Samadani Ali-Akbar, Kulic Dana
Annu Int Conf IEEE Eng Med Biol Soc. 2014;2014:4196-9. doi: 10.1109/EMBC.2014.6944549.
Human hands are the most dexterous of human limbs and hand gestures play an important role in non-verbal communication. Underlying electromyograms associated with hand gestures provide a wealth of information based on which varying hand gestures can be recognized. This paper develops an inter-individual hand gesture recognition model based on Hidden Markov models that receives surface electromyography (sEMG) signals as inputs and predicts a corresponding hand gesture. The developed recognition model is tested with a dataset of 10 various hand gestures performed by 25 subjects in a leave-one-subject-out cross validation and an inter-individual recognition rate of 79% was achieved.
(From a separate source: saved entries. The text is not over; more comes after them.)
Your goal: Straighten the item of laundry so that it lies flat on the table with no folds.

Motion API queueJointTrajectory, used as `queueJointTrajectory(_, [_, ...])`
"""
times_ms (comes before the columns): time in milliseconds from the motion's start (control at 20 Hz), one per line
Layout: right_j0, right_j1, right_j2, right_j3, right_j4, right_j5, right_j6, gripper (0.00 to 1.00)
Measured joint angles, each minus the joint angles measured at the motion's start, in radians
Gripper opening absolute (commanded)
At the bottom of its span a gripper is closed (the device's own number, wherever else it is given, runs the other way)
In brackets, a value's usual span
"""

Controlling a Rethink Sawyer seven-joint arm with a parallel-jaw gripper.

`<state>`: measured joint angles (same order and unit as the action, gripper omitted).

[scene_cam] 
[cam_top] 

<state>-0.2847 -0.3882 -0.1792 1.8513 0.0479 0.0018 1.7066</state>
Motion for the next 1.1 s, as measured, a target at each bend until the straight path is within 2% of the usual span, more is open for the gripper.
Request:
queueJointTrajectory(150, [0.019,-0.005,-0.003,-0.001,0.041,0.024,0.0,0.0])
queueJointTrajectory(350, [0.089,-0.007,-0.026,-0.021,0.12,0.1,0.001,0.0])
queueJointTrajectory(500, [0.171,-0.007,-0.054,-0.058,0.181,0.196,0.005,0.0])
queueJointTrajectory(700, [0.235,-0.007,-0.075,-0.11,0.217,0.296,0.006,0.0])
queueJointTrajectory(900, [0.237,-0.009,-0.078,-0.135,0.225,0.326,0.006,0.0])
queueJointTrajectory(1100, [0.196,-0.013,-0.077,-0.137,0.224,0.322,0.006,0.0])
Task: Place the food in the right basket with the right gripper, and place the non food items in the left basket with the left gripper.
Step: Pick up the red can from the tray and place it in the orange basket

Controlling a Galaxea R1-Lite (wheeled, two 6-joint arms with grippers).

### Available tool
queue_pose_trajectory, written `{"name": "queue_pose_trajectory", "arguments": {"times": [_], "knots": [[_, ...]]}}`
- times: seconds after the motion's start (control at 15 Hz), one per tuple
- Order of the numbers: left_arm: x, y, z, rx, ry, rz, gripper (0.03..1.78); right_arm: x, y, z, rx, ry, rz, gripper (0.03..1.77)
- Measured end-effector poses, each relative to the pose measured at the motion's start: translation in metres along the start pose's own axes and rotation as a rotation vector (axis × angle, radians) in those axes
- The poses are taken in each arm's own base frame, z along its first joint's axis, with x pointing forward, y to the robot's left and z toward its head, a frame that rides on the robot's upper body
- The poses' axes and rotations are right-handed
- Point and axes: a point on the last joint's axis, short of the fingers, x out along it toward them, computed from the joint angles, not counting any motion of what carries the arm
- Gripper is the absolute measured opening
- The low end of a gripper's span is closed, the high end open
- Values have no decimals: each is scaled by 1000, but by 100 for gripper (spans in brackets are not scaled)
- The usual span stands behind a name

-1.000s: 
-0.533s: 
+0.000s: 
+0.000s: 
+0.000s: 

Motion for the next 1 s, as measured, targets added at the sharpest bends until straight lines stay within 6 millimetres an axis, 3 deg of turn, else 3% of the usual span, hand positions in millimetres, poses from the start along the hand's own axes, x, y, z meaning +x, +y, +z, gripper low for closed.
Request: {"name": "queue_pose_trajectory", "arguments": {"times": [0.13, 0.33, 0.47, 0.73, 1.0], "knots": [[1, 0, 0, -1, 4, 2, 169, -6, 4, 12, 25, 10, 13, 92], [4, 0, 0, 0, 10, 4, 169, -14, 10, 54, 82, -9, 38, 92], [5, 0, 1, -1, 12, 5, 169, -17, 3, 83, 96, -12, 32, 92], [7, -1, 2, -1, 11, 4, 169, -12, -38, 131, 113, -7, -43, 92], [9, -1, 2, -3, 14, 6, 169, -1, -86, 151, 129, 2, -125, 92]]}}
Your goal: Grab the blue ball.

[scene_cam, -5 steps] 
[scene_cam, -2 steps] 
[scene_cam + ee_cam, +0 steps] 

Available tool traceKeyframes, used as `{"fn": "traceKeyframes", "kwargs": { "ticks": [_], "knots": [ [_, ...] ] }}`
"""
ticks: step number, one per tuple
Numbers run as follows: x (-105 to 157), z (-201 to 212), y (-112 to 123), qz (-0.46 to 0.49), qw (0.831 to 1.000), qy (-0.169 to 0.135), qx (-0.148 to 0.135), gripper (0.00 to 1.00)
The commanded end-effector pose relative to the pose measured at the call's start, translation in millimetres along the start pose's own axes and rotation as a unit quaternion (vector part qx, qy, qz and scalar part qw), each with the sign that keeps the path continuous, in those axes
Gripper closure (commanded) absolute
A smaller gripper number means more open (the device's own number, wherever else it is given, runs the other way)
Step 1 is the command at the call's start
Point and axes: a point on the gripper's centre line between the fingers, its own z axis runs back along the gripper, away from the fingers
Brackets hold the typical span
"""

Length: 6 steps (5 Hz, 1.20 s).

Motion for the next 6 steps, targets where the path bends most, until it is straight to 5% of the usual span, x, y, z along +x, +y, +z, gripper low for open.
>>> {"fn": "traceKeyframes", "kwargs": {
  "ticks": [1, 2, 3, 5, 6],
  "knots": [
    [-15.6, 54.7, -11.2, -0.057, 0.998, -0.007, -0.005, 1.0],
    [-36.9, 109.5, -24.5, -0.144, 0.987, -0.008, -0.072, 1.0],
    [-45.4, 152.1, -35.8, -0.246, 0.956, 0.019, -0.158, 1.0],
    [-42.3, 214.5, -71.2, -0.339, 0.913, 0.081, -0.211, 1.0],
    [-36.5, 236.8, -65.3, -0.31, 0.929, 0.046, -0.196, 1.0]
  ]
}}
The promising recognition rate demonstrates the efficacy of the proposed approach for discriminating between gesture-specific sEMG signals and could inform the design of sEMG-controlled prostheses and assistive devices.
人类的手是人体最灵巧的肢体,手势在非语言交流中起着重要作用。与手势相关的表面肌电图提供了丰富的信息,据此可以识别不同的手势。本文基于隐马尔可夫模型开发了一种个体间手势识别模型,该模型接收表面肌电图(sEMG)信号作为输入,并预测相应的手势。在留一法交叉验证中,使用由25名受试者执行的10种不同手势的数据集对所开发的识别模型进行了测试,个体间识别率达到了79%。这一可观的识别率证明了所提出方法在区分特定手势的sEMG信号方面的有效性,并可为sEMG控制的假肢和辅助设备的设计提供参考。